I'm a bit of a closet survivalist. We have a decent store of food, and other 'equipment' for bad times. That's one of the reasons behind our moving out to the boonies of SC; at least I would have a fair chance of taking care of our needs on our own land. Right now, in suburban FL, we are utterly dependent on society for all of our needs. It's a little scary, given some of the world's events.

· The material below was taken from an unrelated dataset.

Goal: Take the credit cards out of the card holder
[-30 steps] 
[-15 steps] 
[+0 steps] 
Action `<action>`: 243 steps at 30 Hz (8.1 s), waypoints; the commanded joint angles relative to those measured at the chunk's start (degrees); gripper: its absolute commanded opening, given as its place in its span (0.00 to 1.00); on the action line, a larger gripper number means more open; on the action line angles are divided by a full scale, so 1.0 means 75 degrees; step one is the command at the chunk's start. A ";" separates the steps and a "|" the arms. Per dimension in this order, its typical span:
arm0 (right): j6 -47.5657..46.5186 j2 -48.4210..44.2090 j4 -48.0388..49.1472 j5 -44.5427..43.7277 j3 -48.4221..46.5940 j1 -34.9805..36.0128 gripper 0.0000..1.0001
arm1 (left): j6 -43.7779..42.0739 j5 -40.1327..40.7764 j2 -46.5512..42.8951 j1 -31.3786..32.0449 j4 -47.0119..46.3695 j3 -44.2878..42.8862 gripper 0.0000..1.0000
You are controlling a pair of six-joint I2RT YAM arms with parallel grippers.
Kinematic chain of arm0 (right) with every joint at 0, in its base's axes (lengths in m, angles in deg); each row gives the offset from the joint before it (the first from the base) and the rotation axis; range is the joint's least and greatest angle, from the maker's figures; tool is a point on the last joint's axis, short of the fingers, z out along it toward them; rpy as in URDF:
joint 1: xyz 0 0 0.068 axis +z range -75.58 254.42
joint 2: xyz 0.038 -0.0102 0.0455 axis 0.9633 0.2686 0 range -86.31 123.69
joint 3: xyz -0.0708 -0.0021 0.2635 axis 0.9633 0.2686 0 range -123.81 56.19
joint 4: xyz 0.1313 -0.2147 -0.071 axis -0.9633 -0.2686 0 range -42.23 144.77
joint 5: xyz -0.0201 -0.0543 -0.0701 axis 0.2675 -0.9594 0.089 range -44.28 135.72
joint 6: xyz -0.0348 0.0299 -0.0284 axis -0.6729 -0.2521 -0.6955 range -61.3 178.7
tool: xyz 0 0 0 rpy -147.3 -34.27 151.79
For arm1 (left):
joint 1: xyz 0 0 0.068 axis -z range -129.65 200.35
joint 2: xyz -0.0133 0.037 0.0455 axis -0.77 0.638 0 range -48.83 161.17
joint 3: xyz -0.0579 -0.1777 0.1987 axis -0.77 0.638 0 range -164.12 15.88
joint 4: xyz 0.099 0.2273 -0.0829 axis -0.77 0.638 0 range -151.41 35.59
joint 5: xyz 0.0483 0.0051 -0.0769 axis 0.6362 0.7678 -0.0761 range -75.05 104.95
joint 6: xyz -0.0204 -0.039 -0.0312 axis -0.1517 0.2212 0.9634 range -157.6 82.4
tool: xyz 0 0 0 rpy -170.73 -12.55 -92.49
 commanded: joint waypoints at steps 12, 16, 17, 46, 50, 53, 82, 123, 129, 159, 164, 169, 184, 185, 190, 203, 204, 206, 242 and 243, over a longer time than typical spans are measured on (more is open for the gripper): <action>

Not to be negative, but I am pessimistic about the US maintaining it's position as leader of the world. With our decline, and the emergence of countries such as China, I feel our 'empire' is on the way out, and we are witnessing it from the inside. The question is, then, will our empire decline quietly, or will we go out with a bang? If the decline is gradual and peaceful, I don't think things will be that bad. But if there's a big fight, life as we know it will change drastically, and many people will suffer. We've nearly lost the ability to fend for ourselves, and it won't be pretty if our entitlement society suddenly has to get off of the couch to survive. Living in a hurricane zone, I'm aware how fast things could turn locally. If our area got hit by a Cat 5, and our house survived, the challenge for us would be the total loss of infrastructure. You must cross a bridge to reach our county, and they could all be wiped out. Almost all of the grocery stores and gas stations would be destroyed by flood water. I imagine water and electricity would be wiped out for a long time. Add to that nearly a million people who probably don't have a week's food on hand, and you can see the problem. We learned a long time ago to store food and other staples, and be prepared to defend ourselves.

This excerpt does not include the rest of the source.